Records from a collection
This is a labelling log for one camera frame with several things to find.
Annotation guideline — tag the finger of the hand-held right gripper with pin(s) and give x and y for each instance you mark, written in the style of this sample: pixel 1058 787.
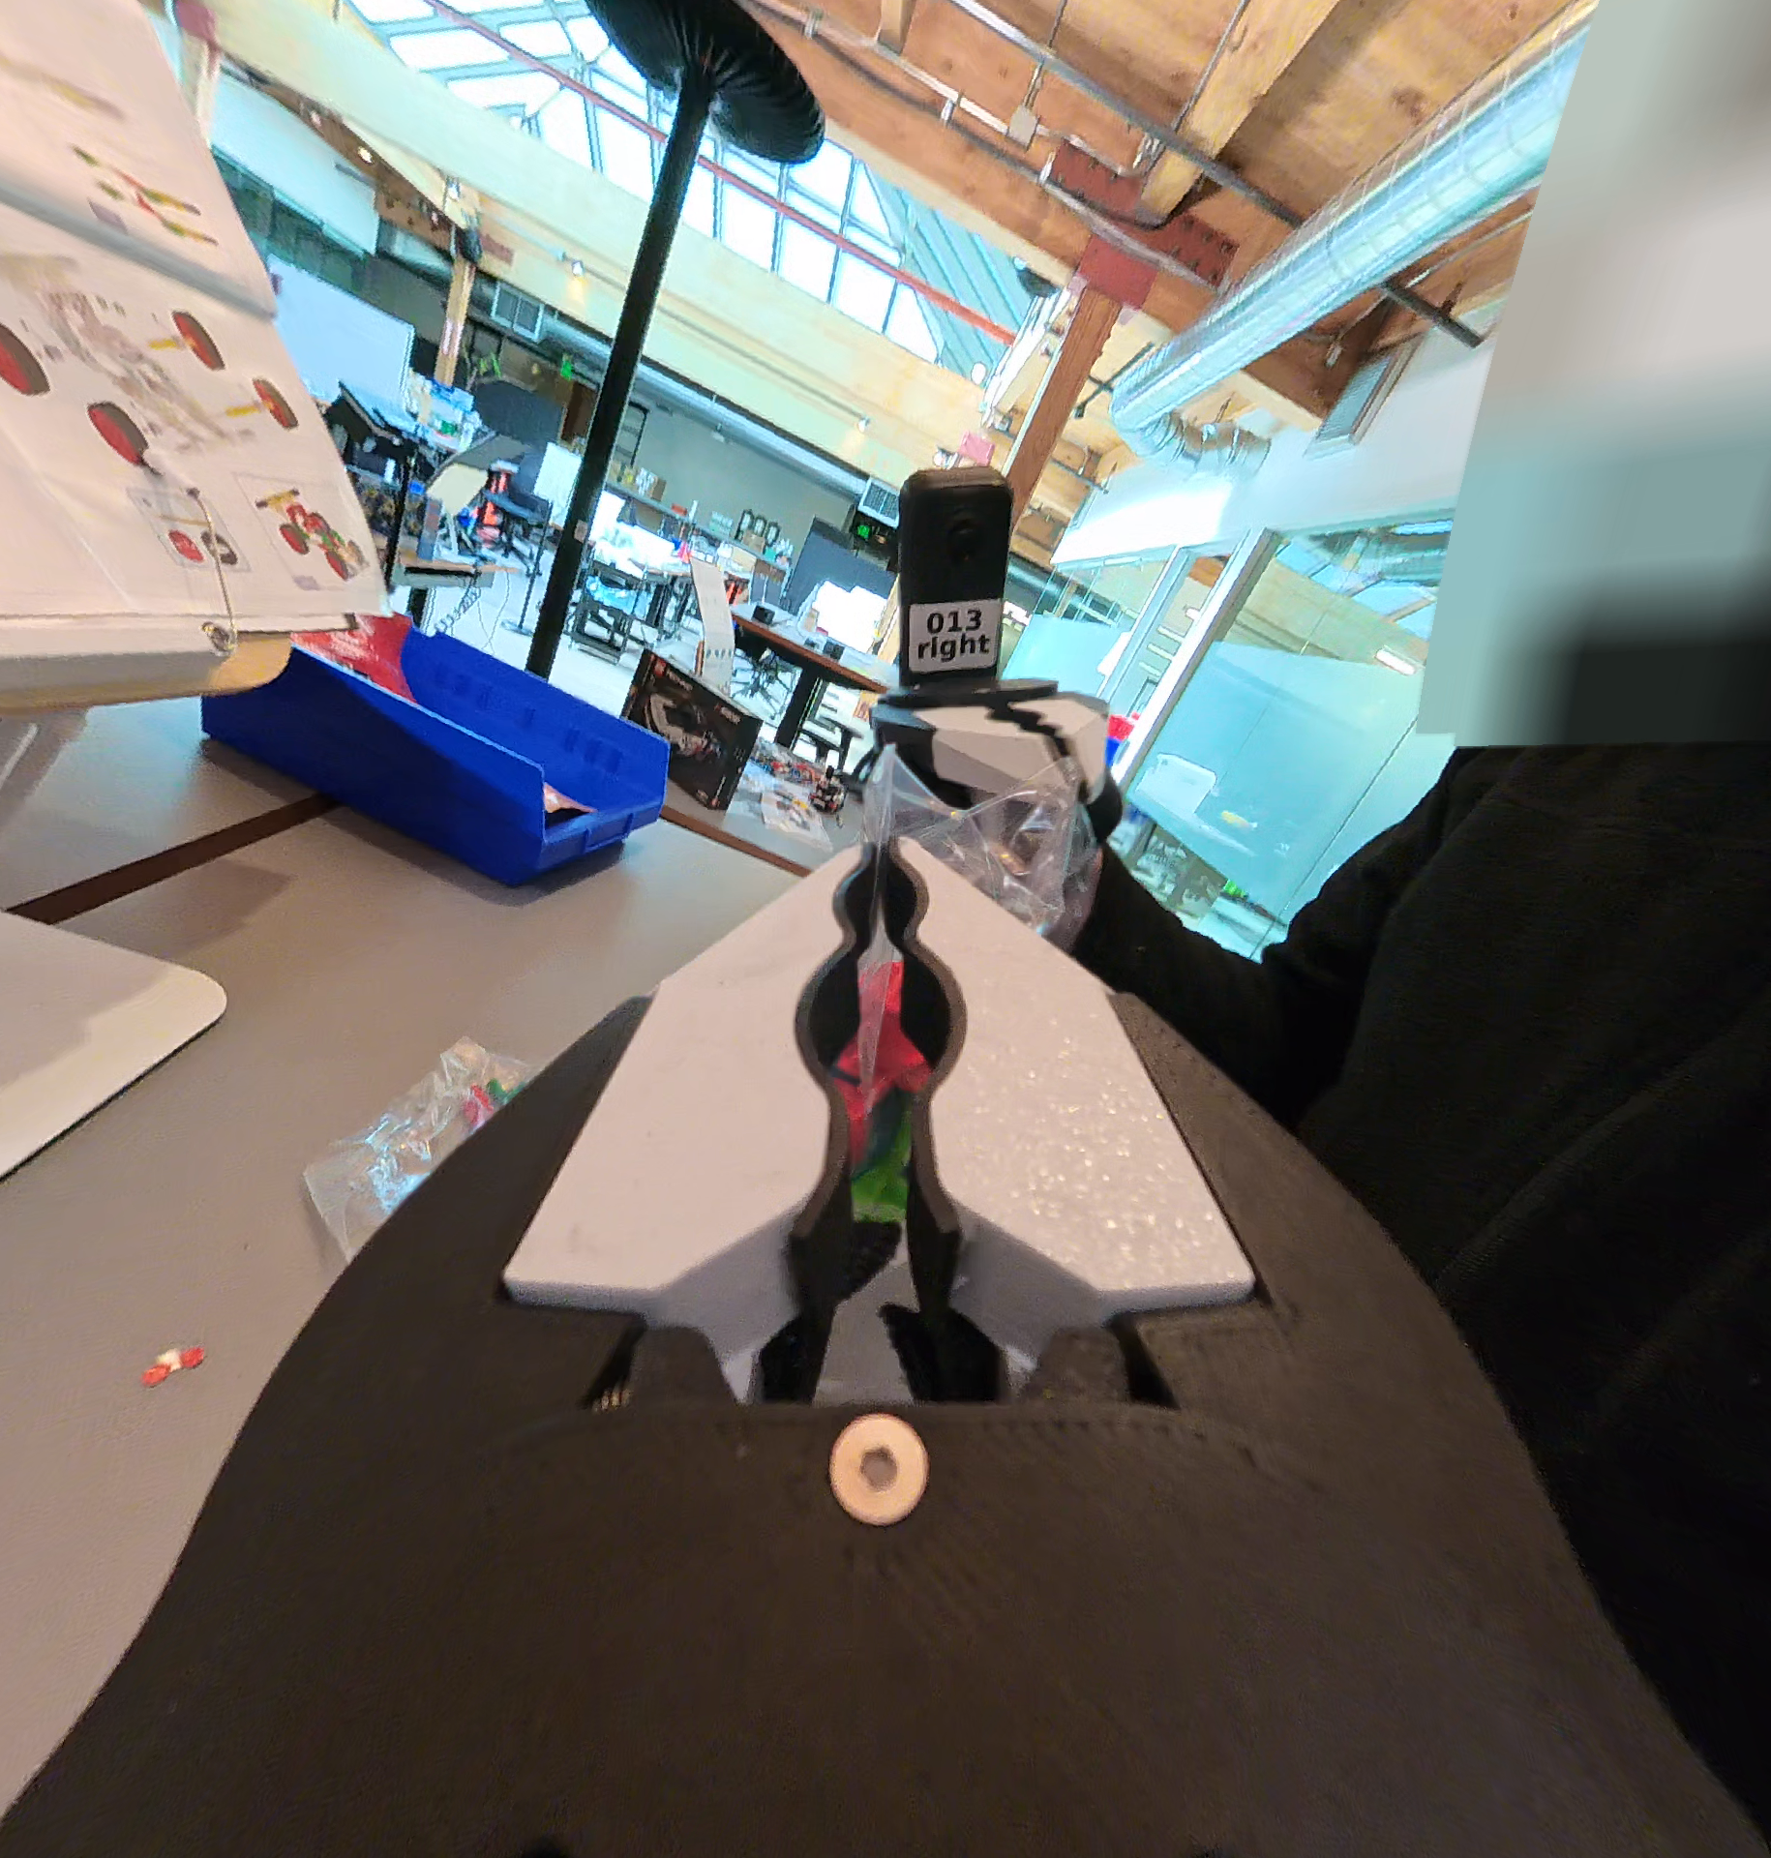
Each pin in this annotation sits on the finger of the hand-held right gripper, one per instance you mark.
pixel 1073 743
pixel 964 753

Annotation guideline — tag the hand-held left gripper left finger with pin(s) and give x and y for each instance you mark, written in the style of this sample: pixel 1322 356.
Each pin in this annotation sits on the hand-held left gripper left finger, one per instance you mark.
pixel 683 1148

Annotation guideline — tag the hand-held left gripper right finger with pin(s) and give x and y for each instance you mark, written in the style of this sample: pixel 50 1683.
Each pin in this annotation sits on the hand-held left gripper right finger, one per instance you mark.
pixel 1087 1148

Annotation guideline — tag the clear bag of small parts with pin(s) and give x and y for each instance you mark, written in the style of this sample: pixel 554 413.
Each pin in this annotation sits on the clear bag of small parts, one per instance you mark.
pixel 975 842

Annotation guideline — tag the white stand with wooden board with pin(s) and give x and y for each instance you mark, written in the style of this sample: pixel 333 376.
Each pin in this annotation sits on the white stand with wooden board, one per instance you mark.
pixel 59 1047

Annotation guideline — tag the toy instruction sheet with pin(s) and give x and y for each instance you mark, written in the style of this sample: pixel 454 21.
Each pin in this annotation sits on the toy instruction sheet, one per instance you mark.
pixel 74 435

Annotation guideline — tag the person's right forearm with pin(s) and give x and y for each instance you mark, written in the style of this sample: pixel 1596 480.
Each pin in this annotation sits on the person's right forearm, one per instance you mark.
pixel 1233 989

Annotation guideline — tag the black toy box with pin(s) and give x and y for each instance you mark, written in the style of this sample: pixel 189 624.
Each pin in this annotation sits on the black toy box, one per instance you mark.
pixel 692 726

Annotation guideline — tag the clear bag of colourful rods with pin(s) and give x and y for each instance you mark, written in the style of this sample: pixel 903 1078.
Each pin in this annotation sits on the clear bag of colourful rods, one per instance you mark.
pixel 394 1148

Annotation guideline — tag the black pole with ribbed disc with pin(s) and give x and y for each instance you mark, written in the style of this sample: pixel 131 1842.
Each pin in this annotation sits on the black pole with ribbed disc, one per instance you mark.
pixel 641 290

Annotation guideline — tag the blue plastic bin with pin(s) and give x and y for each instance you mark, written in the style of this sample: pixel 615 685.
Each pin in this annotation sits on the blue plastic bin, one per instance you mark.
pixel 394 770

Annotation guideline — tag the person's black clothing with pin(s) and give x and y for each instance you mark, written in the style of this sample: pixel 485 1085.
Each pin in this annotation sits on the person's black clothing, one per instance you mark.
pixel 1627 1234

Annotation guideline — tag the small red white piece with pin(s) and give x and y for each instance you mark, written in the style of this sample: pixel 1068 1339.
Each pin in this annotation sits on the small red white piece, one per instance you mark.
pixel 177 1366

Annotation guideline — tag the red printed packet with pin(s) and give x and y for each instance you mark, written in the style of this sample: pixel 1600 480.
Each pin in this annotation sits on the red printed packet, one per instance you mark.
pixel 358 656

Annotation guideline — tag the white whiteboard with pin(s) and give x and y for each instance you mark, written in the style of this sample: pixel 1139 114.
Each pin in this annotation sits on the white whiteboard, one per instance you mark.
pixel 341 325

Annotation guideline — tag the silver ventilation duct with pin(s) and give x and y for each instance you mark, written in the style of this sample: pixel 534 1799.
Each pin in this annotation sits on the silver ventilation duct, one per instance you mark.
pixel 1334 234

* WHAT YOU HAVE TO DO
What is needed is a verbatim copy of every line in the records above from the one containing "right finger, one per instance you mark." down to the one containing "Annotation guideline — tag the black toy", both included, and nothing more.

* RESULT OF THIS EXERCISE
Each pin in this annotation sits on the hand-held left gripper right finger, one per instance you mark.
pixel 1087 1148

Annotation guideline — tag the clear bag of small parts with pin(s) and give x and y for each instance you mark, written in the style of this sample: pixel 554 413.
Each pin in this annotation sits on the clear bag of small parts, one per instance you mark.
pixel 975 842

Annotation guideline — tag the white stand with wooden board with pin(s) and give x and y for each instance you mark, written in the style of this sample: pixel 333 376.
Each pin in this annotation sits on the white stand with wooden board, one per instance you mark.
pixel 59 1047

Annotation guideline — tag the toy instruction sheet with pin(s) and give x and y for each instance you mark, written in the style of this sample: pixel 454 21.
Each pin in this annotation sits on the toy instruction sheet, one per instance you mark.
pixel 74 435

Annotation guideline — tag the person's right forearm with pin(s) and give x and y for each instance you mark, written in the style of this sample: pixel 1596 480.
Each pin in this annotation sits on the person's right forearm, one per instance you mark.
pixel 1233 989

Annotation guideline — tag the black toy box with pin(s) and give x and y for each instance you mark, written in the style of this sample: pixel 189 624.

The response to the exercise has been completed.